I am currently writing a business plan for my company and I am having a hard time trying to decide what information is relevant for my target market. My brand would be something like Gong Show Hockey, but except for baseball. I just need help knowing what data is relevant and what is not. We want to target Males between the ages of 14 and 27 who have an interest in baseball, or play baseball. Any help would be greatly appreciated.


----------



## BlackJacketDW (Mar 20, 2011)

Try and think of what other activities these 14-27 years old do when they are not wearing your shirts. Baseball could be a key to start. And Humor. Try working off those you know. What do people that like baseball and humor like. Just examples but try something like that


----------



## jmjurinko (Feb 19, 2011)

Thank You for the direction BlackJacket

Sooo when people are not playing baseball they are most likely watching tv, going out with friends ( to the movies, restaurants, or a bar perhaps), going to school, working out, and playing video games. 

These are some things that people this age are involved in, and also interested in when they are not involving themselves in baseball. 

How would I get concrete statistics from this information to use in my business plan to show that there is a market for my product. I know there is a market i just do not know where to find the information and what information i need as evidence.


----------



## BlackJacketDW (Mar 20, 2011)

Okay Okay Ya because you will be presenting your business plan to someone. There are many websites( I dont know what country you are in but I know in Canada there is) that give statistc reports like that. Also there are many Marketing Research companies who will provide you with that type of info for a small fee. The marketing research companies are not specifically doing it for you, they just have the info so it won't cost you that much. There are websites that offer free. The Canadian government has all sorts of websites like that. 
Try doing some google searches for target market statistics and research. You will be looking for secondary research.


----------



## jmjurinko (Feb 19, 2011)

Yess we do have the Census information that was just released, it is just so confusing to look at all of the different forms and charts. 
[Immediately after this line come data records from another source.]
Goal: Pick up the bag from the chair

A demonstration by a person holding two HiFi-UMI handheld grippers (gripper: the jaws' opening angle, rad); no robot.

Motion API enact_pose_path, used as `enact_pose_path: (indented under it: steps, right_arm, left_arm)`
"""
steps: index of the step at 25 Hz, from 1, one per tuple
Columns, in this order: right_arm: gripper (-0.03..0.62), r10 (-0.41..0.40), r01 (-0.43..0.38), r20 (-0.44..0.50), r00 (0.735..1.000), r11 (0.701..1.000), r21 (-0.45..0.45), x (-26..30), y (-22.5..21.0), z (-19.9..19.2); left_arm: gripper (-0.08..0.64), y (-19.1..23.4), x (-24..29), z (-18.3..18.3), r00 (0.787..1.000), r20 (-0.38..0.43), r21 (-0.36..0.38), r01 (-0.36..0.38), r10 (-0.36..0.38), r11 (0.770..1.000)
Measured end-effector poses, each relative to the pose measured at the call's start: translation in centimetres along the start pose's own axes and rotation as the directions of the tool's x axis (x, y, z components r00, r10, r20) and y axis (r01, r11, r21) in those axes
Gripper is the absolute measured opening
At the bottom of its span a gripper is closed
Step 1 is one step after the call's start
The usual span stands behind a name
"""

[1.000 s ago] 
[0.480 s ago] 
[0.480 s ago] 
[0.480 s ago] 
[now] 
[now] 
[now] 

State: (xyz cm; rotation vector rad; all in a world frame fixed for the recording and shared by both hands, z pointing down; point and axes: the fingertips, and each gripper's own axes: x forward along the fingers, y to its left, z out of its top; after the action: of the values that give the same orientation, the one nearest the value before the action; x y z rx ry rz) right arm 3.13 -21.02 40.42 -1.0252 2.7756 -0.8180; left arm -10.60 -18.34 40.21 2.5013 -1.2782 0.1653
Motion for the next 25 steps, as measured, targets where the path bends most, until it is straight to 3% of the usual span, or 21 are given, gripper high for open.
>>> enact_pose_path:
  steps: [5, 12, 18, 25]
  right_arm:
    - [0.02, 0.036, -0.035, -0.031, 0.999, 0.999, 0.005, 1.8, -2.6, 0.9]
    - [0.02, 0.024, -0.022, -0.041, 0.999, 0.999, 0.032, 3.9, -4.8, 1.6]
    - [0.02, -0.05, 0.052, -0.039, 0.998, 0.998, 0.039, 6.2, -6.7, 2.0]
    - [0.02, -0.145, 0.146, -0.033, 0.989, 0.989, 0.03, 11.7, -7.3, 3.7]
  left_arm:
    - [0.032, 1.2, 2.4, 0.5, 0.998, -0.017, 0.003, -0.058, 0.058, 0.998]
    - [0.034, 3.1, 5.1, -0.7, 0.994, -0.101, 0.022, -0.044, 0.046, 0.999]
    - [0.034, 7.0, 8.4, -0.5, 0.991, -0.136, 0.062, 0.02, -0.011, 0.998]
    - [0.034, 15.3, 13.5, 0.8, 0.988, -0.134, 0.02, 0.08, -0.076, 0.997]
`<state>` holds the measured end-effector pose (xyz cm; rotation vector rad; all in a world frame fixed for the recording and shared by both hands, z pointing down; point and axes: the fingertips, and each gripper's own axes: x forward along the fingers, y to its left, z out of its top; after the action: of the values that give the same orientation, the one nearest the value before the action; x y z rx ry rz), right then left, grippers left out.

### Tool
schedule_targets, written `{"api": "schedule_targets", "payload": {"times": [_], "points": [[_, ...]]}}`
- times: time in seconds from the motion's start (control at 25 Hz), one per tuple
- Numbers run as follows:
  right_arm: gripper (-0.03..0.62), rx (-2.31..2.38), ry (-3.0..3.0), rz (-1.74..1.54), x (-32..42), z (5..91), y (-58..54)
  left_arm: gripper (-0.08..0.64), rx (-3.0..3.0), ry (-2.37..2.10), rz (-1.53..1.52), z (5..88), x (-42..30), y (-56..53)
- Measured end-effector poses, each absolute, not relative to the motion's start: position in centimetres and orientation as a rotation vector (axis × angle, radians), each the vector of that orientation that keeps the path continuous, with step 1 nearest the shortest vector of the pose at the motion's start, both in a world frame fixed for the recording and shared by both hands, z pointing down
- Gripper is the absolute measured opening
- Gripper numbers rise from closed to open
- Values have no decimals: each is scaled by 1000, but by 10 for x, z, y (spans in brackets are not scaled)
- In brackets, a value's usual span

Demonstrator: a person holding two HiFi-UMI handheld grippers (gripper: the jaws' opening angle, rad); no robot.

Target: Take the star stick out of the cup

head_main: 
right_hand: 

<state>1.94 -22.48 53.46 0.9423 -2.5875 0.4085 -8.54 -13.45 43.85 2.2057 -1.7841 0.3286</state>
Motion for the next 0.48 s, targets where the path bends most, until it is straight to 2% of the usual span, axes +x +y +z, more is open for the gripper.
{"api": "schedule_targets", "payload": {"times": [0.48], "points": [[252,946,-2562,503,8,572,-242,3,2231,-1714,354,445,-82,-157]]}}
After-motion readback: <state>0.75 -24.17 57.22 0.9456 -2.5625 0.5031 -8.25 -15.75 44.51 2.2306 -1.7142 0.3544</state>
I have information about how many college baseball teams there are in the United States, because all of the players could be potential customers. Also i thought about using a statistic about the millions of people who attend baseball games each year. I guess I could also use jersey sales statistics to show that people are willing to spend money on baseball related items. 

Lol this is why marketing was not my major!


----------



## BlackJacketDW (Mar 20, 2011)

Ya I took a small marketing course which I enjoyed. Yes though, it sounds like you are on the right track. Whatever you can relate to buying your products. If you seem lost, ask a friend if they think it relates


----------



## TwistedLogik (Jul 11, 2010)

Ive been trying to find this type of info here in the UK and I am struggling lol. Maybe im just looking in the wrong place. This is the kind of info I need to complete my business plan. Good luck and hope you find the information.


----------



## jmjurinko (Feb 19, 2011)

I feel like all have all of the right websites to use from the Census Bureau, but there is so much information I do not know how to narrow it down to relevant data. 

Hope you find what you are looking for TwistedLogic... you have some nice designs on your facebook page. keep up the good work. see like your designs, i feel that if people are into buying trendy good looking shirts with refreshing designs like yours they will. yes there is probably a target niche, but in the end it is what looks good on a shirt and what doesnt. 

Stay on that grind!


----------